→ **What to produce**: The answer must be every record below, reproduced exactly.

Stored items
==================================================

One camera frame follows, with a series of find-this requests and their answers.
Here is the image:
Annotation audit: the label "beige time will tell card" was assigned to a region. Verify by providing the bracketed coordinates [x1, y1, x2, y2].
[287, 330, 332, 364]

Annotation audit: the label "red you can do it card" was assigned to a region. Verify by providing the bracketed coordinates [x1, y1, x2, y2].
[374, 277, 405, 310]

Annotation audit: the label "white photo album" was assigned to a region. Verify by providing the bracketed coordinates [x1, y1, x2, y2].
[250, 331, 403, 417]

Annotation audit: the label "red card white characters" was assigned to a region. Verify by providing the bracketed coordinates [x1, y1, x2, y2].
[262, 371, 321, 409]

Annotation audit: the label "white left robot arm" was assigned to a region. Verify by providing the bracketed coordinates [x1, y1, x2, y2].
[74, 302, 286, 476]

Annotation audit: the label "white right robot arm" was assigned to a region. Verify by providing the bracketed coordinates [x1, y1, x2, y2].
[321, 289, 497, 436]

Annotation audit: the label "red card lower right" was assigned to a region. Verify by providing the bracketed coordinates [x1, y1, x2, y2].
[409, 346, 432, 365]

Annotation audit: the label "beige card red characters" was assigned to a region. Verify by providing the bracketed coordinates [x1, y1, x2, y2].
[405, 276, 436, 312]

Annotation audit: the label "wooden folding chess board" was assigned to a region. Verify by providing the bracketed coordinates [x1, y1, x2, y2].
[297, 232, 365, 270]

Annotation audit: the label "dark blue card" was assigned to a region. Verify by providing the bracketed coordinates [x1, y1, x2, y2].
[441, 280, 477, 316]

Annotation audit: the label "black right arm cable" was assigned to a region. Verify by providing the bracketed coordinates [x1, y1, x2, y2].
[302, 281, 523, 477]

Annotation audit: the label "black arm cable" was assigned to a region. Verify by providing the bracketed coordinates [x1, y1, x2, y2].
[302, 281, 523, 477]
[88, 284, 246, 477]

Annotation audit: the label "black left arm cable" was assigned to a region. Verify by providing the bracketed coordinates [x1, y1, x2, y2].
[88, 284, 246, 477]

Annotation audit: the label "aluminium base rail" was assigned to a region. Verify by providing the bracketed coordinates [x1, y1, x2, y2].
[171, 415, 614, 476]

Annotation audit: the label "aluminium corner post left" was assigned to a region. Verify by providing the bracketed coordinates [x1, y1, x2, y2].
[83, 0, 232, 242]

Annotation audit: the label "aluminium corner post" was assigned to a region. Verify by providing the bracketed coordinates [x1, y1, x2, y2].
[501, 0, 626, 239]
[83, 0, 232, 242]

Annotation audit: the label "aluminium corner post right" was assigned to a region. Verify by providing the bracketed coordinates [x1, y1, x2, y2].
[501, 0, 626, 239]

==================================================

→ **Expected output**:
One camera frame follows, with a series of find-this requests and their answers.
Here is the image:
Annotation audit: the label "beige time will tell card" was assigned to a region. Verify by providing the bracketed coordinates [x1, y1, x2, y2].
[287, 330, 332, 364]

Annotation audit: the label "red you can do it card" was assigned to a region. Verify by providing the bracketed coordinates [x1, y1, x2, y2].
[374, 277, 405, 310]

Annotation audit: the label "white photo album" was assigned to a region. Verify by providing the bracketed coordinates [x1, y1, x2, y2].
[250, 331, 403, 417]

Annotation audit: the label "red card white characters" was assigned to a region. Verify by providing the bracketed coordinates [x1, y1, x2, y2].
[262, 371, 321, 409]

Annotation audit: the label "white left robot arm" was assigned to a region. Verify by providing the bracketed coordinates [x1, y1, x2, y2].
[74, 302, 286, 476]

Annotation audit: the label "white right robot arm" was assigned to a region. Verify by providing the bracketed coordinates [x1, y1, x2, y2].
[321, 289, 497, 436]

Annotation audit: the label "red card lower right" was assigned to a region. Verify by providing the bracketed coordinates [x1, y1, x2, y2].
[409, 346, 432, 365]

Annotation audit: the label "beige card red characters" was assigned to a region. Verify by providing the bracketed coordinates [x1, y1, x2, y2].
[405, 276, 436, 312]

Annotation audit: the label "wooden folding chess board" was assigned to a region. Verify by providing the bracketed coordinates [x1, y1, x2, y2].
[297, 232, 365, 270]

Annotation audit: the label "dark blue card" was assigned to a region. Verify by providing the bracketed coordinates [x1, y1, x2, y2].
[441, 280, 477, 316]

Annotation audit: the label "black right arm cable" was assigned to a region. Verify by providing the bracketed coordinates [x1, y1, x2, y2].
[302, 281, 523, 477]

Annotation audit: the label "black arm cable" was assigned to a region. Verify by providing the bracketed coordinates [x1, y1, x2, y2].
[302, 281, 523, 477]
[88, 284, 246, 477]

Annotation audit: the label "black left arm cable" was assigned to a region. Verify by providing the bracketed coordinates [x1, y1, x2, y2].
[88, 284, 246, 477]

Annotation audit: the label "aluminium base rail" was assigned to a region. Verify by providing the bracketed coordinates [x1, y1, x2, y2].
[171, 415, 614, 476]

Annotation audit: the label "aluminium corner post left" was assigned to a region. Verify by providing the bracketed coordinates [x1, y1, x2, y2].
[83, 0, 232, 242]

Annotation audit: the label "aluminium corner post" was assigned to a region. Verify by providing the bracketed coordinates [x1, y1, x2, y2].
[501, 0, 626, 239]
[83, 0, 232, 242]

Annotation audit: the label "aluminium corner post right" was assigned to a region. Verify by providing the bracketed coordinates [x1, y1, x2, y2].
[501, 0, 626, 239]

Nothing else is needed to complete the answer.